### Work to be completed:
From the line containing "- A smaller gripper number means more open" down to the last line of the records below, give every line again without any change.

### Supplied records:
>>>>>
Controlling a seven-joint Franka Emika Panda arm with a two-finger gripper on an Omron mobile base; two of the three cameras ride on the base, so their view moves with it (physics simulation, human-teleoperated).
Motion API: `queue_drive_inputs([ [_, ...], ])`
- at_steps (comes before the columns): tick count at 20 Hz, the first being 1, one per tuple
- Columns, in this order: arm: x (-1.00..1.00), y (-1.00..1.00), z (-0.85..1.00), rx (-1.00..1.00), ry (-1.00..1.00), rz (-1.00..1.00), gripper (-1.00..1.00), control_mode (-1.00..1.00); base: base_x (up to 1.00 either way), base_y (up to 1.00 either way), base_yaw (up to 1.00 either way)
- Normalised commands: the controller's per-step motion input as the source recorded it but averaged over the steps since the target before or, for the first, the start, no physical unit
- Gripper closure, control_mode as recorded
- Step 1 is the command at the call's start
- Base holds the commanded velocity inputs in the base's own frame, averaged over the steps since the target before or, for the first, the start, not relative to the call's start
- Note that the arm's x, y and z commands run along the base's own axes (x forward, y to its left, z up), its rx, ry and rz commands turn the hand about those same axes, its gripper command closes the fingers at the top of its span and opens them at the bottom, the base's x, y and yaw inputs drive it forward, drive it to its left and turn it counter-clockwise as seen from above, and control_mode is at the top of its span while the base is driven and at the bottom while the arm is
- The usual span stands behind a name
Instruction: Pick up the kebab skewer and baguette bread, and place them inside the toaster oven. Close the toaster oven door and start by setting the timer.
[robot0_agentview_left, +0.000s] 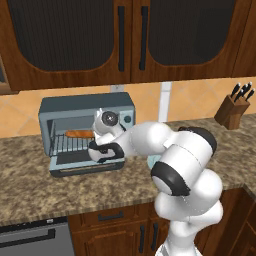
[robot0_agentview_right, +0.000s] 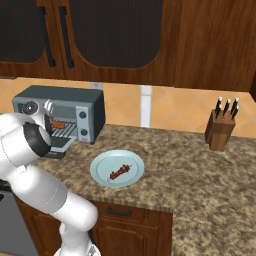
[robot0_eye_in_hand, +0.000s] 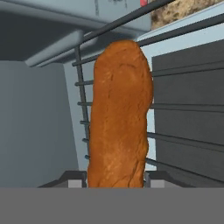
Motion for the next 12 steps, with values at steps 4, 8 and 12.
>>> queue_drive_inputs([
  [4,0.0,0.0,-0.01,0.0,-0.03,0.0,-1.0,-1.0,0.0,0.0,0.0],
  [8,0.0,0.0,-0.01,0.0,-0.03,0.0,-1.0,-1.0,0.0,0.0,0.0],
  [12,0.0,0.02,0.0,0.0,-0.02,0.0,-1.0,-1.0,0.0,0.0,0.0],
])
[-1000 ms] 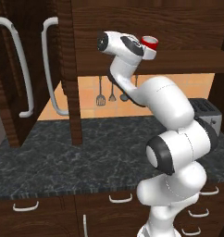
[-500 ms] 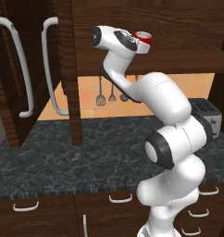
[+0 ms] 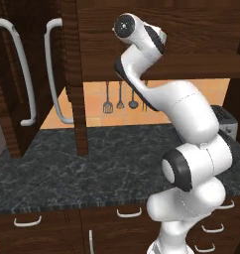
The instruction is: Gather all objects into one cabinet and sort the glasses and bowls to opposite sides.
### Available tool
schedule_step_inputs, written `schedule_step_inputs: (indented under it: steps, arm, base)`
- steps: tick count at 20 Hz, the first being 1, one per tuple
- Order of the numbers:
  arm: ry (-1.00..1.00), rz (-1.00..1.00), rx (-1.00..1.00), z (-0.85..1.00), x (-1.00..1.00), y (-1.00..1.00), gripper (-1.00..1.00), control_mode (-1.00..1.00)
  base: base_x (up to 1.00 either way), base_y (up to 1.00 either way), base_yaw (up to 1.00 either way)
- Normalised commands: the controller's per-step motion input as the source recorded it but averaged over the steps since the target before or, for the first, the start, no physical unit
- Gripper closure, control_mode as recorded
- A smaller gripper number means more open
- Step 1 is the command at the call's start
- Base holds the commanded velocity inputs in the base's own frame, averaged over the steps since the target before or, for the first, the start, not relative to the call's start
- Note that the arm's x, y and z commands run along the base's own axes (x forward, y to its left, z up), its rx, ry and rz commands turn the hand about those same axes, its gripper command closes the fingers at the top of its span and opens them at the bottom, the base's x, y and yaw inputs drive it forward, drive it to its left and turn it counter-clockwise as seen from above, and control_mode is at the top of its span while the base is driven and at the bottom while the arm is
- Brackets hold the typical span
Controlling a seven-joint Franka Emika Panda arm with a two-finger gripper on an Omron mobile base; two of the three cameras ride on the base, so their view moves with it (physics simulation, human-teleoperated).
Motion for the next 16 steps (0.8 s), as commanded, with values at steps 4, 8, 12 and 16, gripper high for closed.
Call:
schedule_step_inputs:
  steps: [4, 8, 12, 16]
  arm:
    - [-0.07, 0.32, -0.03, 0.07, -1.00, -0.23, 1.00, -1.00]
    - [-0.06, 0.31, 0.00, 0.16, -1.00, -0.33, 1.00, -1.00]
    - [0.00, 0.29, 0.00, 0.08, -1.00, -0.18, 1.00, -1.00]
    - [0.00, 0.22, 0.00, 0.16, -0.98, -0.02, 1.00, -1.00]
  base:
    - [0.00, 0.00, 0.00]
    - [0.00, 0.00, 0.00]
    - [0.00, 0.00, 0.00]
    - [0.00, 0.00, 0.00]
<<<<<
### Problem solution:
- A smaller gripper number means more open
- Step 1 is the command at the call's start
- Base holds the commanded velocity inputs in the base's own frame, averaged over the steps since the target before or, for the first, the start, not relative to the call's start
- Note that the arm's x, y and z commands run along the base's own axes (x forward, y to its left, z up), its rx, ry and rz commands turn the hand about those same axes, its gripper command closes the fingers at the top of its span and opens them at the bottom, the base's x, y and yaw inputs drive it forward, drive it to its left and turn it counter-clockwise as seen from above, and control_mode is at the top of its span while the base is driven and at the bottom while the arm is
- Brackets hold the typical span
Controlling a seven-joint Franka Emika Panda arm with a two-finger gripper on an Omron mobile base; two of the three cameras ride on the base, so their view moves with it (physics simulation, human-teleoperated).
Motion for the next 16 steps (0.8 s), as commanded, with values at steps 4, 8, 12 and 16, gripper high for closed.
Call:
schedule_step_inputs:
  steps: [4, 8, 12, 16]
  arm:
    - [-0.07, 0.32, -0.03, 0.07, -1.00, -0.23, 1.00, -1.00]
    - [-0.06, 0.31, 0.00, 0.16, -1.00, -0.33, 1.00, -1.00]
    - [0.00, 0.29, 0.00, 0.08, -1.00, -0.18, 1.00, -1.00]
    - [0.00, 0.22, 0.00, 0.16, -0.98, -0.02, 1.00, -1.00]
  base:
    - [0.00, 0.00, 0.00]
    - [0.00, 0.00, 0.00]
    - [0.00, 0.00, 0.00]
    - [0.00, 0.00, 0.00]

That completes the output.